I was advised by a senior DBA that you should never use Partitioning, instead use schema to group data. I am talking on large databases. I am not convinced with this, please advice
An offline application deployed in 350+ locations was converted into an Online Application Single Database (10 Million rows).
They created schema's for 350+ locations and created tables inside these respective schemas.
When I was asked to look into the issues, I wondered why this setup and was because they were advised by Senior DBA to go like this (My Concerns were, How to perform search operations across all schema, how to manage any changes in table 350+ is huge, if it is a single table with partitioning things will become easy)
When I consulted the senior DBA regarding this and why he didnt propose Table Partitioning Instead of different schema, "He said partitioning is logical" and will not work, if you split it into schema the performance will be better because database operations will be limited to that schema.
These statements confused me and thus seeking your views and experiences
When to use many schemas?
In PostgreSQL databases of multi-tenant setup, it is not unusual to see a separate schema for every tenant. This serves mostly to separate data of the different tenants, as schemas give a very convenient way of setting security/access boundaries. This means, if I used such a setup, customer A would not have access to Customer B's data. If necessary, it is easy to set up overarching roles that can work across the different schemas (doing maintenance, producing reports, and so on).
In these scenarios, one might have data that is common across all tenants. I would store these in a common(ly accessible) schema, to prevent unnecessary duplications, thus making maintenance a bit easier.
Addressing one of your concerns, doing cross-schema queries is easy when you know which schemas to go for. If not, it might be tricky. However, maintenance in such cases might need some (self-built) infrastructure (as a script to roll out table changes on all tables named
your_table one by one) - but when it's already in place, the single tasks are not so complicated.
Do schemas help with performance?
On the other hand, having 350+ schemas for 10M rows is definitely not about performance. With 10M (not too wide) rows on a decent machine one would not expect serious performance issues in the first place. If they still appear, there are other means than partitioning that one should try first (meaning different indexing strategies, usually). A meaningful partitioning scheme for such data is very hard to come up with: 350+ partitions are just that much a pain in the ass as 350+ schemas.
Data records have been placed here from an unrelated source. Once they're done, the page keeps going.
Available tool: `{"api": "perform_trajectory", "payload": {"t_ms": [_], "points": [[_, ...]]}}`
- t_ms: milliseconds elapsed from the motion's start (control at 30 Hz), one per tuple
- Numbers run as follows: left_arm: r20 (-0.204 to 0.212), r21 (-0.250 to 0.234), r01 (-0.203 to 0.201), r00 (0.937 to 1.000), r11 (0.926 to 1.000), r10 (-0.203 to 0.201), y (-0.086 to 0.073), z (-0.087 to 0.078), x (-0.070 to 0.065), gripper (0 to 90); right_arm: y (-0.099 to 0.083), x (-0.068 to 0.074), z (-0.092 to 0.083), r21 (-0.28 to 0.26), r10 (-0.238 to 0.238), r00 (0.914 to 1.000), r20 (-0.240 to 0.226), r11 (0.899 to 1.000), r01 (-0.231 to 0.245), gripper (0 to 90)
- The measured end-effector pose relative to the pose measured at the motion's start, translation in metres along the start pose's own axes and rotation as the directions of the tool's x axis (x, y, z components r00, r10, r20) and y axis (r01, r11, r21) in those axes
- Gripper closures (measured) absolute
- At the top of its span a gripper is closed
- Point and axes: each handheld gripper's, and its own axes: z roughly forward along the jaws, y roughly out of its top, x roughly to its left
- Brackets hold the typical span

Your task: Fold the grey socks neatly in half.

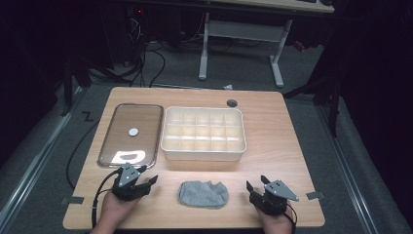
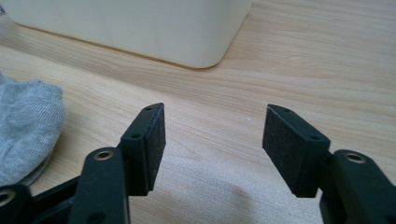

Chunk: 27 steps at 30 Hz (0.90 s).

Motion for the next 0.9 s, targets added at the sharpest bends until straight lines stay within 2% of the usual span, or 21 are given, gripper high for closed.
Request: {"api": "perform_trajectory", "payload": {"t_ms": [100,200,300,400,700,900], "points": [[0.007,0.002,-0.005,1.0,1.0,0.005,0.0,0.001,-0.001,42.4,0.0,0.0,-0.001,0.001,0.018,0.9998,-0.011,1.0,-0.018,41.5],[0.003,0.008,-0.011,0.9999,0.9999,0.011,0.0,0.002,-0.002,41.2,-0.002,0.004,-0.003,-0.003,0.001,0.9999,0.015,1.0,-0.001,40.2],[0.003,0.003,-0.005,1.0,1.0,0.005,0.0,0.0,-0.001,41.0,-0.002,0.005,-0.003,-0.002,-0.01,0.9999,0.013,1.0,0.01,40.5],[0.007,0.009,-0.002,1.0,1.0,0.002,0.0,0.0,-0.001,40.6,-0.002,0.006,-0.002,-0.008,-0.02,0.9998,-0.007,1.0,0.02,41.0],[0.041,0.022,0.02,0.999,0.9996,-0.021,0.0,0.002,-0.003,42.2,-0.001,0.005,-0.003,-0.016,0.012,0.9989,-0.045,1.0,-0.013,45.5],[0.056,0.026,0.0,0.9984,0.9996,-0.002,0.0,0.002,-0.01,43.9,-0.001,0.012,-0.004,-0.019,-0.014,0.9983,-0.057,1.0,0.013,50.0]]}}
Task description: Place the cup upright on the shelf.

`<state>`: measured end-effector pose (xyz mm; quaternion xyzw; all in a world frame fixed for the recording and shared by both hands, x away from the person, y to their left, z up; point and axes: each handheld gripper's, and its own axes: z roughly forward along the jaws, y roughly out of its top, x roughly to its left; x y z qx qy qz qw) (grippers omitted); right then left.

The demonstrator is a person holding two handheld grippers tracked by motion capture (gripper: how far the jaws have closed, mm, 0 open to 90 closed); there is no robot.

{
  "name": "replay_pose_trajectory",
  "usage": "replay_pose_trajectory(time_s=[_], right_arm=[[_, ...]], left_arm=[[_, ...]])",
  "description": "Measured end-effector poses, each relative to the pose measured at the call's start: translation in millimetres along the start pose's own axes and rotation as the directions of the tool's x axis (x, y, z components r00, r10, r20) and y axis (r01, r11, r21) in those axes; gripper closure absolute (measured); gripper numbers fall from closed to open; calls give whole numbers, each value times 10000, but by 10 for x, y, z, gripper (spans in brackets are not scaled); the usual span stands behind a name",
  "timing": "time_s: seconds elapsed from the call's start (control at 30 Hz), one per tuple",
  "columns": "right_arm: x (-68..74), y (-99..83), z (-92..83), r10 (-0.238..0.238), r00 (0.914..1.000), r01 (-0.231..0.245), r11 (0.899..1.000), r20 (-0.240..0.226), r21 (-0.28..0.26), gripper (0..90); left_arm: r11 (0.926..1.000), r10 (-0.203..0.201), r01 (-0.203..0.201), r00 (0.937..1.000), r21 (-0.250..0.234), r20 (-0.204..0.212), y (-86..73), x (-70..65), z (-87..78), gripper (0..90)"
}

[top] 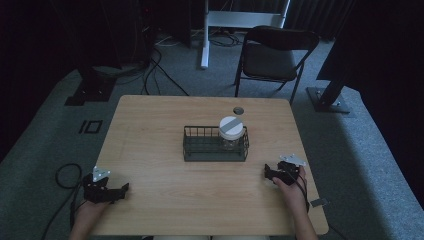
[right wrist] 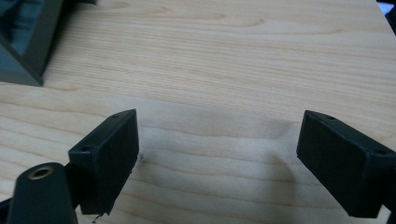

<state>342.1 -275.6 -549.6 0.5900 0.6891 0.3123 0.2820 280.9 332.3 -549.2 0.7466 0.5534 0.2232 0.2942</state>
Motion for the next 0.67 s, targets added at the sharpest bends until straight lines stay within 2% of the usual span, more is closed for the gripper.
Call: replay_pose_trajectory(time_s=[0.07,0.13,0.2,0.47,0.67], right_arm=[[-21,1,9,75,10000,-74,9998,-41,166,130],[-37,-2,24,-48,10000,52,9988,-66,482,129],[-56,-2,27,127,9998,-117,9984,-169,547,133],[-89,-3,27,300,9986,-276,9982,-440,538,130],[-74,0,35,91,9993,-68,9982,-376,593,120]], left_arm=[[10000,-1,1,10000,-4,-1,0,0,0,5],[10000,0,0,10000,-4,-2,0,0,0,5],[10000,-1,1,10000,-3,-2,0,0,0,5],[10000,0,0,10000,2,-1,0,0,0,6],[10000,-31,31,10000,2,-35,1,1,-1,6]])
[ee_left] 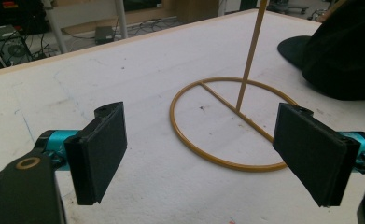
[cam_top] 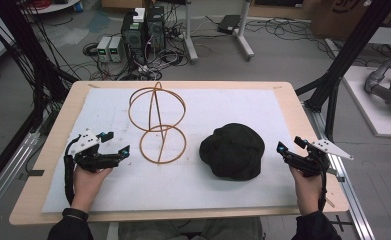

Not to mention that the per-partition data volume will be small (like 30k rows), and in certain cases planning the queries would take a hit - especially, when you try to have multiple tables partitioned the same way.
I believe the "Sr DBA" may be familiar with some other database and is trying to use his previous knowledge on Postgresql.
If you have data which is completely identical you are far better using partitioning than having it all in a single table for a large data set. Please note that by postgresql standards, and most DBs, a set of 10 million records is really not all that large.
There is added complexity on using partitioning so for a 10 million data set I would recommend to just put it all in a single table.
A few things to consider:
How wide are your rows? If you have narrow rows then for sure you can just put it all in a single table.
Is this OLAP or OLTP? If you are doing lots of small transactions and primarily accessing a few of them at a time using indexes (OLTP) then the size of the table, aside from maintenance, is not very important.
If you are doing OLAP/analytics and you need to do big reports depending on how often data is refreshed you could do materialized views or do summary tables.
More information on what this database is used for and it's usage patter could help us give better advice, but in general I don't see any scenario where having 350 schemas would be advisable. If anything it would be much harder to manage.